A celebration of fish migration
A celebration of fish migration
Saturday 24 May is World Fish Migration Day, a subject close to the hearts of Horizons Regional Council’s freshwater management team.
The Horizons Region is home to 17 species of native freshwater fish and over the past few years Council staff have been working in partnership with landowners, engineers, Horowhenua District Council, NZTA and the Ministry for the Environment to help these fish move freely through waterways.
Freshwater management officer Anna Deverall is new to her role but has already been part of work to install 8 fish passes and 3 fish-friendly floodgates within tributaries of the Manawatū River.

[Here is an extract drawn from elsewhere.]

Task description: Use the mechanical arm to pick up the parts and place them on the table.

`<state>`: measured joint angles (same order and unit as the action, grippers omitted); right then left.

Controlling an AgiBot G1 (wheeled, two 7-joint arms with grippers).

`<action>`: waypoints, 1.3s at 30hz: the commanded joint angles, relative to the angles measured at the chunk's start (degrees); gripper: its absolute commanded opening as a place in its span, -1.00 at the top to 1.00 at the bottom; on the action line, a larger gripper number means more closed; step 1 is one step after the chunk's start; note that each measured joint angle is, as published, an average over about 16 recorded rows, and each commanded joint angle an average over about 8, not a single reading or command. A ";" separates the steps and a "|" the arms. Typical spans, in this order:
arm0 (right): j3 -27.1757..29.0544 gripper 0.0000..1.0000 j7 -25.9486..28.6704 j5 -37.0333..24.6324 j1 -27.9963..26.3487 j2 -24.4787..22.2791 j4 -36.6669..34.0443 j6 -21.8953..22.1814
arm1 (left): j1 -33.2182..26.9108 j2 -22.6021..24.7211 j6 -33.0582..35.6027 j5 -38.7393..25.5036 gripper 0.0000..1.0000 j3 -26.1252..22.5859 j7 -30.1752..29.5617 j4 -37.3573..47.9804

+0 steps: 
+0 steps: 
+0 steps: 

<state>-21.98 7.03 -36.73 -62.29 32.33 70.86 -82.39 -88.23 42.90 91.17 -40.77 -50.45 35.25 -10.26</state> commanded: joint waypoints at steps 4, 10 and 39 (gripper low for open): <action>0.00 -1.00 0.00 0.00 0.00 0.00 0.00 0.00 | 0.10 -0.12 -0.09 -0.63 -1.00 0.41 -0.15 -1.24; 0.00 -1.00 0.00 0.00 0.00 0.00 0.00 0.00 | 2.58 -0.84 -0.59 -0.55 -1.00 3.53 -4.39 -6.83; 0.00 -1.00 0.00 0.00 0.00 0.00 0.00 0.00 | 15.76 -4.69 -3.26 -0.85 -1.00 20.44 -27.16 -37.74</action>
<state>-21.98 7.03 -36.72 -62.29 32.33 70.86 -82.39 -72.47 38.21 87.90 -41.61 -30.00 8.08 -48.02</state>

“Many people don’t realise the diversity of fish life that inhabits our rivers and streams, but once you get talking to people they’re often keen to find out more.
“Some of our native fish are really good climbers, others aren’t as good. We’ve been working with our engineering team to determine the best solutions for the rivers and streams where fish passage is compromised by culverts or flood protection works,” she says.
The Horizons team have walked a lot of rivers from the mainstem back up to their source to try and locate any barriers and prioritise them for fixing.
“Basically there’s no point in fixing a downstream barrier if there’s another one upstream,” Ms Deverall says.
“Further down the track we’ll measure the effectiveness of fixes to the barriers to check whether they’re working and continue our learning around what works for different species.”
Five different native fish species make up the whitebait catch and over 90 percent of those caught are inanga. The remaining species are koaro, giant kokopu, banded kokopu and short jaw kokopu.
Ms Deverall describes inanga as diadromous, meaning they spend half their lifecycle at sea with the other half spent in freshwater.
“Adult inanga lay their eggs in the dense long grass along stream banks during high tides in February and March. These eggs hatch during the next high tides and larvae are carried out to sea.
“In the springtime, juvenile inanga make their way back upstream where those lucky enough to escape the whitebaiters’ nets grow to become adults and repeat the cycle.
“If you find whitebait crawling up the side of the bucket holding your whitebait catch, please consider releasing these as they are koaro; the rarest of our whitebait species,” she says.
Other native fish species found in the Horizons Region include: dwarf galaxids, brown mudfish, redfin bully, bluegill bully, lamprey, common bully, giant bully, torrentfish, smelt, longfin eel and shortfin eel. Many of these species can be viewed at Te Manawa as part of its Te Awa exhibition.
Measures put in place to help these fish swim freely in rivers and streams range from baffles created using rocks and mussel rope for fish to climb up, to weighted flood gates installed in areas where traditional flood gates are restricting fish movement. Ms Deverall says the chosen solution is largely dependent on fish species, in-stream environment and the type of obstruction.
Horizons’ State of Environment report released in 2013 shows maps of sites where native fish have been found. It states that while additional populations of rare and threatened species were discovered during a survey in 2011, predictive modelling suggests there should be significantly more native fish in significantly more sites.
Ms Deverall hopes that increased awareness around native fish species and their migratory patterns in conjunction with work currently underway will see populations increase over time. The Council is running a colouring competition around World Fish Migration Day to aid this awareness.
Copies of the colouring competition are available from the Horizons website or by contacting Horizons’ environmental educator or freshwater team on toll free 0508 800 800. There are three age categories for entries: under 6, 6-9 and 9-12. Winners will receive native plants for their homes or schools.
Horizons will also feature a different fish on its Facebook page over the next couple of weeks, providing an opportunity for people to find out more about each species.
“Our native fish are pretty special but once they’re gone they’re gone forever. World Fish Migratory Day is a good opportunity to raise awareness and get people thinking about the significance of our Region’s rivers and streams as native habitats,” Ms Deverall says.